Though consumers won't see insurance premiums for health plans on ObamaCare exchanges until open enrollment period begins on November 15, an recent analysis conducted by Investor's Business Daily has shed some light on what they can expect for low-tier Bronze plans, the lowest tier plans, generally cheapest available for purchase:

An examination of next year's rates in the biggest city in 15 states and Washington, D.C., reveals that the cost of the cheapest bronze plan will jump an average of 13.9% for 40-year-old non-smokers earning 225% of the poverty level ($26,260).

In Seattle, the cost of the cheapest bronze plan, after subsidies, will soar 64%, from $60 to $98 per month, for individuals at this income level. Some other cities seeing notable gains include Providence (up 38%, from $72 to $99 per month); Los Angeles (up 27%, from $88 to $111); Las Vegas (up 22%, from $100 to $122); and New York (up 18%, from $97 to $114).

The surge in the cost of the cheapest subsidized bronze policy could negatively impact enrollment in 2015. This year, 39% of bronze plan choosers picked the lowest-price option. One might expect that share to rise in 2015, when millions of people who passed on ObamaCare exchanges this year are expected to enroll.

IBD didn't get into what's driving the increases, but there are a few reasons why premiums are being driven upward, perhaps even a mix of reasons. Unbalanced risk pools -- those with a larger than expected percentage of older and sicker people -- could be driving the increases in some areas. In July, Aetna CEO Mark Bertonili explained that older and sicker customers will utilize more medical care, which is why insurers are relying on a bailout from the administration to help them mitigate any anticipated losses.

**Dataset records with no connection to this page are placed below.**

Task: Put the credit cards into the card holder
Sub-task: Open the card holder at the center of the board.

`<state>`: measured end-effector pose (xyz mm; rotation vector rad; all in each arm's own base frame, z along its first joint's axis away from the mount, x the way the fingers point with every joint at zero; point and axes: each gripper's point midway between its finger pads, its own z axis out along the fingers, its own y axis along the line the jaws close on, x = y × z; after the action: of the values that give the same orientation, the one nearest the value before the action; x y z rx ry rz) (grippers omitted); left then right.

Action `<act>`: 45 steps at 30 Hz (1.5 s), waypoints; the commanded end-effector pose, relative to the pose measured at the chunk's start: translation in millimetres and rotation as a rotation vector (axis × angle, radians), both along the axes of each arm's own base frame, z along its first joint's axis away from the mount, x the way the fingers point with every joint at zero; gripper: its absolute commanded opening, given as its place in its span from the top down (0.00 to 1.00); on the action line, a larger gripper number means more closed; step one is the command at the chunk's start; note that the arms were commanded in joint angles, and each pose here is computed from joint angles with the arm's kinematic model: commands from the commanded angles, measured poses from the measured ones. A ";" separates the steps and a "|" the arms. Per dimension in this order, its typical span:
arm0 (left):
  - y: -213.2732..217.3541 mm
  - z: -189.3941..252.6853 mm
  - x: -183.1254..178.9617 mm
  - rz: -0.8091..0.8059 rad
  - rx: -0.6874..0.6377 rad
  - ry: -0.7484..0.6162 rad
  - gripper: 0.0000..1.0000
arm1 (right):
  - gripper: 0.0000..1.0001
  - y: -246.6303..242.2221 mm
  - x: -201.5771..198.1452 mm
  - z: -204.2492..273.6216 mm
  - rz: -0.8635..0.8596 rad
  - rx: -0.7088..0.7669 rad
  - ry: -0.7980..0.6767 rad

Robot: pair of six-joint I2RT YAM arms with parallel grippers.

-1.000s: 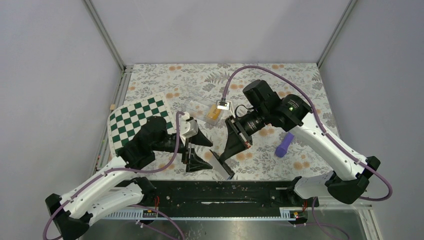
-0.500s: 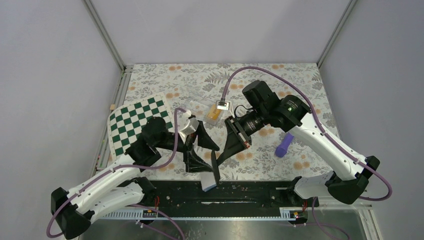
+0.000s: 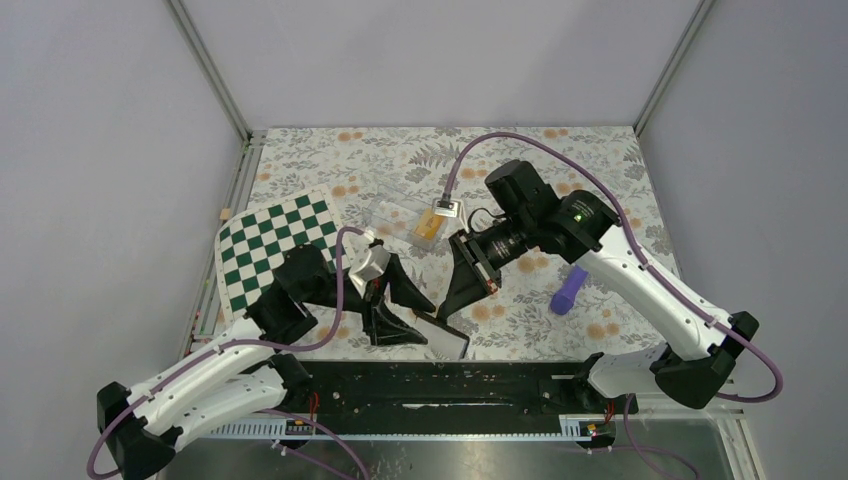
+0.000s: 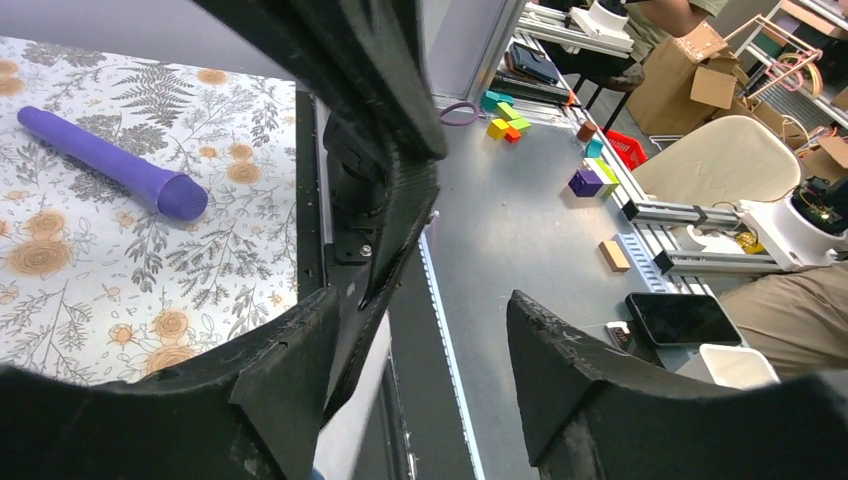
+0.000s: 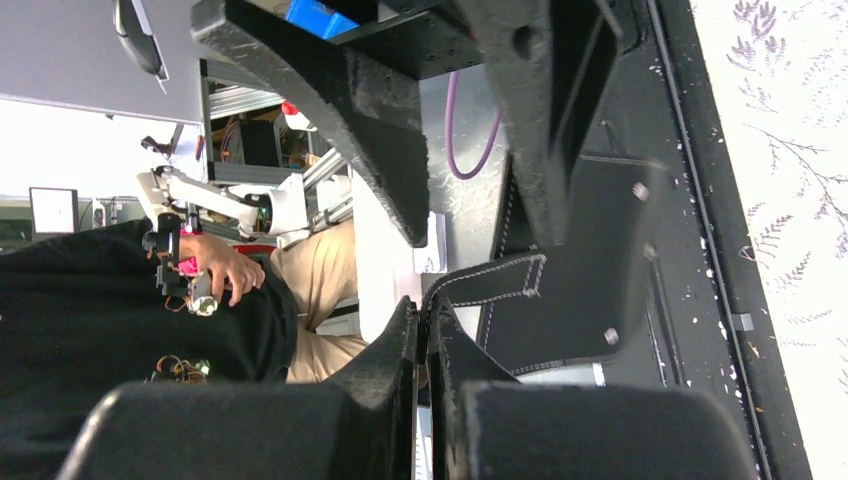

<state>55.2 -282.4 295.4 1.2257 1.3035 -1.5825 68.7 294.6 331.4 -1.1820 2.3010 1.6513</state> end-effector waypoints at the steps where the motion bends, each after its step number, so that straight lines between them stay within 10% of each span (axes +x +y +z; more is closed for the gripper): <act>1: -2.0 5.9 -2.5 -0.004 -0.038 -0.019 0.39 | 1.00 1.8 13.5 6.5 -0.060 0.049 -0.027; 8: -5.3 4.9 -0.7 0.031 -0.052 -0.018 0.43 | 1.00 7.1 18.6 12.5 -0.098 0.113 -0.009; 15: -11.7 -2.9 9.1 0.070 0.005 0.032 1.00 | 1.00 11.7 27.2 9.3 -0.157 0.127 -0.010; 23: -13.1 -1.0 42.7 0.300 0.047 0.172 1.00 | 0.28 -9.0 51.3 -2.2 -0.355 0.088 -0.132; 28: -13.1 20.2 51.6 0.363 0.004 0.246 1.00 | 0.04 -24.1 47.8 -14.7 -0.388 0.080 -0.178; 40: -19.8 69.3 55.9 0.359 -0.067 0.354 1.00 | 0.06 -6.0 38.3 -13.9 -0.291 0.160 -0.098; 45: -22.1 76.6 59.6 0.365 -0.088 0.380 1.00 | 0.35 6.7 36.3 -13.9 -0.263 0.188 -0.053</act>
<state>110.3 -305.0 332.3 0.6606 1.6780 -1.5857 109.8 289.0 305.3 -0.7947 2.1823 1.5738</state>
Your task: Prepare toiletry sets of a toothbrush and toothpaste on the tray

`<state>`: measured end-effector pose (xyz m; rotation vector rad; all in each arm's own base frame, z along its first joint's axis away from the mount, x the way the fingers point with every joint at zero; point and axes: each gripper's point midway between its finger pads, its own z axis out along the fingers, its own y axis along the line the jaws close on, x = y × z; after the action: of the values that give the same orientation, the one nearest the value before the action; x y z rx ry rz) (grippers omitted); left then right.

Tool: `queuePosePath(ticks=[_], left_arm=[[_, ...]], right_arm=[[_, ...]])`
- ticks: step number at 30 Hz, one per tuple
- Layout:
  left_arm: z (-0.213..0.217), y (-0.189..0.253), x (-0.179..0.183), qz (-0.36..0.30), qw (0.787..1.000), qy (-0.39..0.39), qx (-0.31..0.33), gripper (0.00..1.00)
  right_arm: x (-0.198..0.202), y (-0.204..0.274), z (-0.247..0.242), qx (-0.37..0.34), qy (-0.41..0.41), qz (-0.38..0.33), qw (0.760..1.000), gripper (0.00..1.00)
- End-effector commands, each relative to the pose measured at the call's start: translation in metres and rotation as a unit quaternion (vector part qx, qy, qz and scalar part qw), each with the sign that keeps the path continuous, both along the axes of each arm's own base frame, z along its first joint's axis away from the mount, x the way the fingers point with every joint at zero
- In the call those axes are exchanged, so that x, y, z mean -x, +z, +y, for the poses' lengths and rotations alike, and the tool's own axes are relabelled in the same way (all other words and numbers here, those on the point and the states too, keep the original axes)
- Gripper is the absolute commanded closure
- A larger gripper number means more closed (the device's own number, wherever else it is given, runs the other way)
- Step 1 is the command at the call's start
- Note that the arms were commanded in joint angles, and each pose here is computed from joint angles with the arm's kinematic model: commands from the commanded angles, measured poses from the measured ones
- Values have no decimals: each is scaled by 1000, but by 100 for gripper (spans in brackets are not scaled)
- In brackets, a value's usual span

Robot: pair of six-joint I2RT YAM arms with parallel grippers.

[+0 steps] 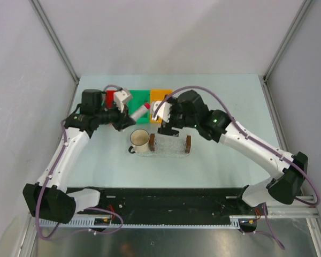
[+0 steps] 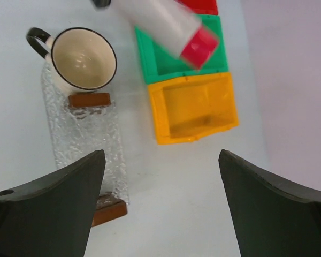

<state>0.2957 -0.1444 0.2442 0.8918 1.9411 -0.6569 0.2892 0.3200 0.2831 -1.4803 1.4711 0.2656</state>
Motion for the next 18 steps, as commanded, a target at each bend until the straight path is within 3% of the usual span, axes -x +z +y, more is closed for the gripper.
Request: queuePosePath(ticks=[1,9,18], left_arm=[[-32,2,25,-7,997,-81,1,100],[-61,0,51,11,990,-141,-11,100],[-66,0,63,20,986,-165,-19,100]], right_arm=[[-14,26,-7,89,-35,-130,987,7],[8,29,11,156,-26,-213,964,7],[14,5,21,202,-5,-218,955,8]])
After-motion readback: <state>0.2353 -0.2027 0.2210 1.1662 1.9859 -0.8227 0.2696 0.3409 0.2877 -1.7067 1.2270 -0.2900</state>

ObamaCare's mandates, taxes, and fees are big drivers that caused last year's rate shock. In an analysis released in March, eHealthInsurance.com noted that average individual health insurance premiums rose by 37 percent between 2005 and 2013 and 31 percent for the average family premium. But, in 2014 alone, individual premiums jumped by 39 percent for an individual and 56 percent for a family plan.

The mandates are already worked into the price of 2015's premiums, so the increases aren't as eye-popping as what consumers experienced last year, but still, a 14 percent increase isn't anything to shrug off. A $38 monthly premium increase could make or break some people who are still struggling to get by in this economy.

At the end of the day, consumers aren't going to firm information until mid-November, a cleverly designed date to avoid any unwanted surprises just before the mid-term election, but anyone who is buying should beware.